## Source data
"""
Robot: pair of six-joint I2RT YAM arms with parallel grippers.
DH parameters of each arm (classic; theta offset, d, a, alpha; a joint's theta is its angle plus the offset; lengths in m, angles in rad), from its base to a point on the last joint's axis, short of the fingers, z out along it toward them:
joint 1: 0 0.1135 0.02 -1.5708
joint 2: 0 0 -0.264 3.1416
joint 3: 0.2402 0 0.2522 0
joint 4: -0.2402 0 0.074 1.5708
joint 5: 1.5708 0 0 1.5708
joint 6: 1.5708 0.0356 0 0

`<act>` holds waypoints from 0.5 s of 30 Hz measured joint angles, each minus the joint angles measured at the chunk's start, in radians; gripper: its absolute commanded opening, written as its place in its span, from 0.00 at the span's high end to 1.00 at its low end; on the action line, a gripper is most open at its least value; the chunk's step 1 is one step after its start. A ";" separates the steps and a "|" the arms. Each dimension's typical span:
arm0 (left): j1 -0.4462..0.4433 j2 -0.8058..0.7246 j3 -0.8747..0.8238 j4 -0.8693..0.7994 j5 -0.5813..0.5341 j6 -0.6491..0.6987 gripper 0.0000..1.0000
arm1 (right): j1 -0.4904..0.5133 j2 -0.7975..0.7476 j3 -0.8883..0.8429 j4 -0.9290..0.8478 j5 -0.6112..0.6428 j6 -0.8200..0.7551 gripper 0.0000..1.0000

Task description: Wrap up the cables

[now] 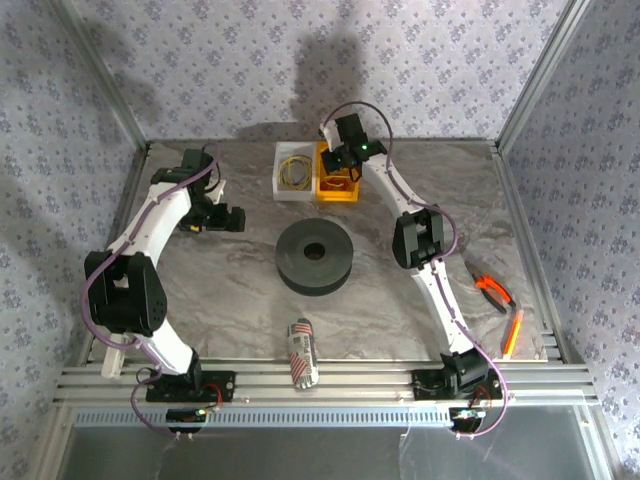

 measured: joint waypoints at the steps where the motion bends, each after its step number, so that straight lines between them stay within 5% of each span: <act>1: 0.000 0.000 0.000 0.000 0.000 0.002 0.00 | 0.000 -0.003 0.000 0.000 -0.001 -0.003 1.00; 8: 0.000 0.000 0.000 0.000 0.000 0.007 0.00 | 0.000 -0.019 0.000 0.001 -0.008 -0.014 0.98; 11: 0.000 0.000 0.000 0.000 0.000 0.007 0.00 | 0.000 -0.021 0.000 0.001 -0.015 -0.016 0.65; 15: 0.000 0.000 0.000 0.000 0.000 0.007 0.00 | -0.005 -0.021 0.000 0.001 -0.029 -0.025 0.58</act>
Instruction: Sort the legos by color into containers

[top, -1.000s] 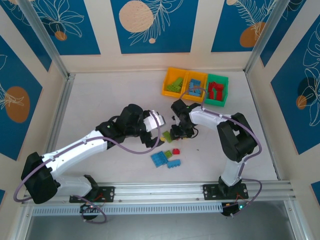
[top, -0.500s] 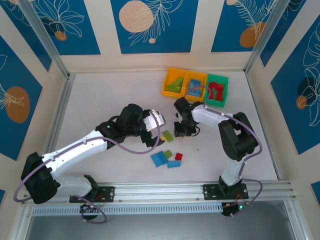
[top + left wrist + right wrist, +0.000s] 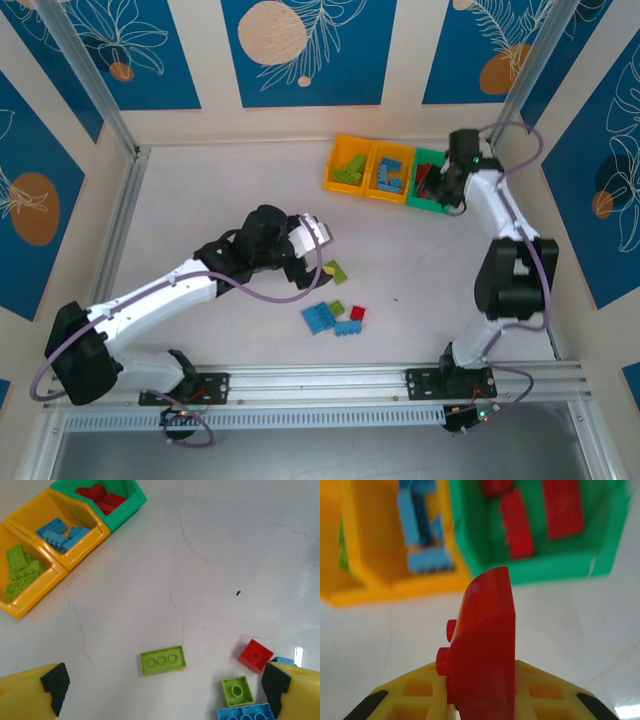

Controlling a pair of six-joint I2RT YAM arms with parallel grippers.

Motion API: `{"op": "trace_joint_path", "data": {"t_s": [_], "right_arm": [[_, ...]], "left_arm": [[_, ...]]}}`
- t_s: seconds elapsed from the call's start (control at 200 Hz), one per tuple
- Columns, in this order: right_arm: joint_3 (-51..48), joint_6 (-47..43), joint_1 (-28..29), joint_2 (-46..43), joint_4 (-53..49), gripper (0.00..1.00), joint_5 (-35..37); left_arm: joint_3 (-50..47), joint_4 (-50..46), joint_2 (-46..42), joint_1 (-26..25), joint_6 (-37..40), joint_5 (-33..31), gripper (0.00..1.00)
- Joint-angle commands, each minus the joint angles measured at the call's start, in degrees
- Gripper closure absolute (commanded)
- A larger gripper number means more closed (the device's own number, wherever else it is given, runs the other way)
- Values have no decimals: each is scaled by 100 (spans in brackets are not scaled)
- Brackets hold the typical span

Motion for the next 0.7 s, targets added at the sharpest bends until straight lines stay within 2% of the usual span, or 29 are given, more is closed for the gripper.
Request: {"op": "trace_joint_path", "data": {"t_s": [0.0, 0.065, 0.135, 0.205, 0.265, 0.375, 0.51, 0.695], "right_arm": [[1351, -43, -163, 1191, -575, 82, -92], [2499, -1, -261, 1974, -1202, 81, -199], [3637, 12, -299, 2651, -1872, 74, -185], [4317, 39, -310, 3025, -2288, 62, -96], [4439, 113, -325, 3072, -2384, 50, -39], [4167, 154, -381, 2796, -2359, 41, -94], [3355, 28, -390, 2056, -2258, 40, -184], [871, 82, -299, 118, -1622, 40, -703]], "left_arm": [[260, 47, 141, -61, -338, -174, 0], [258, 39, 123, -73, -412, -214, 0], [251, 14, 80, -81, -459, -297, 0], [217, -8, 35, -86, -476, -376, 0], [196, -10, 5, -94, -485, -403, 0], [175, -14, -2, -95, -478, -419, 0], [224, 14, 93, -97, -376, -385, 0], [279, 64, 209, -92, -189, -235, 0]]}}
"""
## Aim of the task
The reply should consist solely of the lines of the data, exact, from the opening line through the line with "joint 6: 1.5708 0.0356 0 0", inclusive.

## Response area
Robot: pair of six-joint I2RT YAM arms with parallel grippers.
DH parameters of each arm (classic; theta offset, d, a, alpha; a joint's theta is its angle plus the offset; lengths in m, angles in rad), from its base to a point on the last joint's axis, short of the fingers, z out along it toward them:
joint 1: 0 0.1135 0.02 -1.5708
joint 2: 0 0 -0.264 3.1416
joint 3: 0.2402 0 0.2522 0
joint 4: -0.2402 0 0.074 1.5708
joint 5: 1.5708 0 0 1.5708
joint 6: 1.5708 0.0356 0 0

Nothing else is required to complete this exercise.